Sostituzione di trasferimenti di embrioni freschi (ET) con trasferimenti di embrioni congelati (FET) mediante vetrificazione

Tutti i pazienti nella coorte iniziale sono stati trattati con protocollo lungo per la stimolazione ovarica. Per la down-regolazione ipofisaria, le pazienti sono state trattate con la somministrazione giornaliera di 0,5 mg di buserelina (suprefact, Aventis, Francoforte, Germania) dal giorno 21 del ciclo mestruale. Il buserelin è stato ridotto a 0,25 mg al giorno quando le ovaie erano quiescenti all'ecografia e la COH è stata iniziata con FSH ricombinante (Gonal F, Serono, Aubnne, Svizzera) 150 UI/giorno il giorno 2 dell'emorragia da sospensione. Sono stati utilizzati esami ecografici seriali e la valutazione dei livelli sierici di E2 per valutare la risposta ovarica, quindi sono stati effettuati gli aggiustamenti della dose di gonadotropina secondo necessità. Gonadotropina corionica umana (pregnyl, Organon, Oss, Paesi Bassi) 10.000 UI sono state somministrate quando almeno due follicoli hanno raggiunto un diametro medio di 18 mm.

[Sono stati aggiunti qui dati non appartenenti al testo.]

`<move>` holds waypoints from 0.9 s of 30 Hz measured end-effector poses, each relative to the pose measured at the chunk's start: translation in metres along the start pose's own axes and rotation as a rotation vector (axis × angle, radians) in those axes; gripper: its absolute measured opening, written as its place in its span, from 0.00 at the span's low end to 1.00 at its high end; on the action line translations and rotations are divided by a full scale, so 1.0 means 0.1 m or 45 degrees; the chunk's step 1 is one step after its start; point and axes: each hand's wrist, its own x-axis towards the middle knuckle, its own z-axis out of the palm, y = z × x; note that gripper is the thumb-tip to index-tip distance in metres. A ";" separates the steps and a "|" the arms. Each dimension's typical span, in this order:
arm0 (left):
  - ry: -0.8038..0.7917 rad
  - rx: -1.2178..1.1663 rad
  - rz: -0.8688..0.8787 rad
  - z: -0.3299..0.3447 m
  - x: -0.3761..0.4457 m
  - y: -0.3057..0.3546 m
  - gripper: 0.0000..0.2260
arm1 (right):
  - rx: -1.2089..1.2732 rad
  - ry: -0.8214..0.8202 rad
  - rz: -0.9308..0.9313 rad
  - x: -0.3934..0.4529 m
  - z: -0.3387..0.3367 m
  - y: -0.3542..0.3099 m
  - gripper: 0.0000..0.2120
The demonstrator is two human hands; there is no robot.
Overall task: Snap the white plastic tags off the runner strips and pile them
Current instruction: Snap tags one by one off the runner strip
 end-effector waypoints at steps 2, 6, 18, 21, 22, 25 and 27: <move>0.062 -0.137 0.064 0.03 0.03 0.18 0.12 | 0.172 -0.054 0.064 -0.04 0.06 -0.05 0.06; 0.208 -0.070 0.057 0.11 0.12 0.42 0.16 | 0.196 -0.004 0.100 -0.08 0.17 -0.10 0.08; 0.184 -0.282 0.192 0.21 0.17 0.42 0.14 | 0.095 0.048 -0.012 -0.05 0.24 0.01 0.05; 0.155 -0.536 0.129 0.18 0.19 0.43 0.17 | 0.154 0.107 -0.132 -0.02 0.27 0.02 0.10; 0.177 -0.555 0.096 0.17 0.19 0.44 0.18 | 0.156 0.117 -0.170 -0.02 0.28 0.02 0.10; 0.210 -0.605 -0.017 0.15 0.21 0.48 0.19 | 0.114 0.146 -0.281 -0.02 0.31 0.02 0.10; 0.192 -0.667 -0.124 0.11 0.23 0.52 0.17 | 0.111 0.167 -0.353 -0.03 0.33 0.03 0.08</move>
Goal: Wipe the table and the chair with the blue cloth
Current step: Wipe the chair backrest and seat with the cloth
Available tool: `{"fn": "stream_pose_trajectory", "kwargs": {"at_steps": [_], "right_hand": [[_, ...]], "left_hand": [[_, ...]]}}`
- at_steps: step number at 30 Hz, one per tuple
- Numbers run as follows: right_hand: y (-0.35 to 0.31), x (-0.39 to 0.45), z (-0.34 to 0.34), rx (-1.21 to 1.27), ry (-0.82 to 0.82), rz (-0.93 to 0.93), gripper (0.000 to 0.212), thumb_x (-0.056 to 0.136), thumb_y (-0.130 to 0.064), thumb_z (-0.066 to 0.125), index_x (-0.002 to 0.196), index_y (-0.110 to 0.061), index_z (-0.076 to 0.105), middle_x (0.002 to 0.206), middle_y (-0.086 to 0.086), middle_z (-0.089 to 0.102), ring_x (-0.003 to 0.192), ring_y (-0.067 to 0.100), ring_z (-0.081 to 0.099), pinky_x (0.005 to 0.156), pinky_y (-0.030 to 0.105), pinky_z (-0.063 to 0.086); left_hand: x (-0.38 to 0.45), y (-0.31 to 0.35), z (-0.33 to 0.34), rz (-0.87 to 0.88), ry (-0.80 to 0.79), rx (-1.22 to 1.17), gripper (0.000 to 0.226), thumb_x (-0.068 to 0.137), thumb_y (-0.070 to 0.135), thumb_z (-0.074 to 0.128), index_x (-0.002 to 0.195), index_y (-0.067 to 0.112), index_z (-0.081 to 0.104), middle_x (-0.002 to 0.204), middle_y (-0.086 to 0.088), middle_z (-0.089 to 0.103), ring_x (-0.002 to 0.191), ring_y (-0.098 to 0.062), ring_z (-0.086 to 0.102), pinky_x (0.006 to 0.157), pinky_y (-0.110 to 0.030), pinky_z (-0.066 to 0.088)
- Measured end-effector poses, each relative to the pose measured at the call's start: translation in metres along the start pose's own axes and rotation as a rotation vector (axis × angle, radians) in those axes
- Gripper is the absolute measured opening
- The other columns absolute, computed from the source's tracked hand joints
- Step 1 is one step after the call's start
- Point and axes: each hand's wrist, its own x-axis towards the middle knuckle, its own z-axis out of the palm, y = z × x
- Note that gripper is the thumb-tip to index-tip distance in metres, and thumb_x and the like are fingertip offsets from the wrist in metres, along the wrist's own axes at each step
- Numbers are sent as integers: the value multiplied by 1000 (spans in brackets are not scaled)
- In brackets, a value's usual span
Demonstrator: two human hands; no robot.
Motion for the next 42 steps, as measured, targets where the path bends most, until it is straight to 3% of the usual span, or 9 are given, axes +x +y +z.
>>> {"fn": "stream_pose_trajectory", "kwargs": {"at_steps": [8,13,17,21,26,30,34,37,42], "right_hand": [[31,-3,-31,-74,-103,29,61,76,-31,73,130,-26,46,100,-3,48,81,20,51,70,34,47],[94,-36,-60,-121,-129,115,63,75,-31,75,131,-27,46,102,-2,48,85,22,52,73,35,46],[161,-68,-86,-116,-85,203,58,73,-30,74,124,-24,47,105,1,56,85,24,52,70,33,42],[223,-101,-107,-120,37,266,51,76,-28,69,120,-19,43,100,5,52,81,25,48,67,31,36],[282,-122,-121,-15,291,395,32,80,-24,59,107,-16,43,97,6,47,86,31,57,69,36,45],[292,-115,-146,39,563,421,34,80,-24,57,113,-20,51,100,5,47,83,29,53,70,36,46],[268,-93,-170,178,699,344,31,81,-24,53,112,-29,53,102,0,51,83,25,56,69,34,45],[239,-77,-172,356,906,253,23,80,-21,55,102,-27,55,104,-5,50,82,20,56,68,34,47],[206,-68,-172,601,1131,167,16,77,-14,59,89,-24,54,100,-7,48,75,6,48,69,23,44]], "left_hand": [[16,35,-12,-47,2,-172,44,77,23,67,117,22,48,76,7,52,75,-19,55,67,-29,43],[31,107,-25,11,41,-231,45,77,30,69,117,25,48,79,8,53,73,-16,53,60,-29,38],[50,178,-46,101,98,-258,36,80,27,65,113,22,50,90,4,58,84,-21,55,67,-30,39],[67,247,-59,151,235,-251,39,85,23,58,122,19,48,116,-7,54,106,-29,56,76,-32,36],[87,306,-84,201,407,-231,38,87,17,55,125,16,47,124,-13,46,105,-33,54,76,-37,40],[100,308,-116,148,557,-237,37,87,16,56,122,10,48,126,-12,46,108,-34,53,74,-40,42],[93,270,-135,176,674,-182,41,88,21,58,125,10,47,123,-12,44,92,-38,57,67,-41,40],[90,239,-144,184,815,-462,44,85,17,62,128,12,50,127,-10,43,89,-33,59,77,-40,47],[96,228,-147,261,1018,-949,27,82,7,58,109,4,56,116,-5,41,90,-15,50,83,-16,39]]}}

Il recupero degli ovociti è stato eseguito 34-36 ore dopo la somministrazione di hCG e l'inseminazione convenzionale o ICSI è stata eseguita come clinicamente appropriato.

In 187 pazienti assegnati al gruppo ET fresco, ET è stato eseguito il giorno 2. Gli embrioni sono stati trasferiti sotto guida ecografica, con un C.C.D. catetere per il trasferimento di embrioni (Laboratorio C.C.D., Parigi, Francia). Il supporto luteale con progesterone in olio (Progesterone, Aburaihan Co., Teheran, Iran) 100 mg al giorno IM è stato iniziato il giorno del prelievo degli ovociti e continuato fino alla documentazione dell'attività cardiaca fetale sugli ultrasuoni.

In 187 pazienti assegnate al gruppo FET, è stata intrapresa la crioconservazione di tutti gli embrioni con vetrificazione mediante metodo Cryotop e dopo due mesi gli embrioni sono stati trasferiti.

Il protocollo per la vetrificazione Cryotop degli embrioni è stato descritto in precedenza (Kuwayama et al., 2005; Kuwayama, 2007).

Dopo un caricamento in due fasi con una soluzione di equilibratura contenente il 7,5% (v/v) di glicole etilenico e il 7,5% (v/v) dimetilsolfossido e una soluzione di vetrificazione contenente il 15% (v/v) di glicole etilenico, il 15% (v/v) ) dimetilsolfossido e 0,5 mol/L di saccarosio, gli embrioni sono stati caricati con uno stretto capillare di vetro sul Cryotop in un volume < 0,1 µL . Dopo il caricamento, quasi tutta la soluzione è stata rimossa per lasciare solo uno strato sottile che copriva gli embrioni e il campione è stato rapidamente immerso in azoto liquido (LN). Successivamente, il cappuccio di plastica è stato applicato sulla parte in pellicola del Cryotop e il campione è stato conservato sotto LN. Al riscaldamento, il cappuccio protettivo è stato rimosso dal Cryotop mentre era ancora immerso in LN e il Cryotop è stato immerso direttamente in un terreno a 37°C contenente saccarosio. Gli embrioni sono stati poi sequenzialmente incubati in soluzione diluente prima di un'ulteriore coltura in vitro per il trasferimento.

I pazienti sono stati preparati per ET con E2 orale per raggiungere uno spessore endometriale ≥ 8 mm e un pattern a tripla linea sulle scansioni ecografiche. A quel tempo, ai pazienti venivano somministrati 100 mg di progesterone IM in olio al giorno e ET veniva preformato tre giorni dopo sotto guida ecografica addominale come descritto in precedenza. E2 orale e progesterone sono stati continuati fino alla documentazione dell'attività cardiaca fetale mediante ecografia.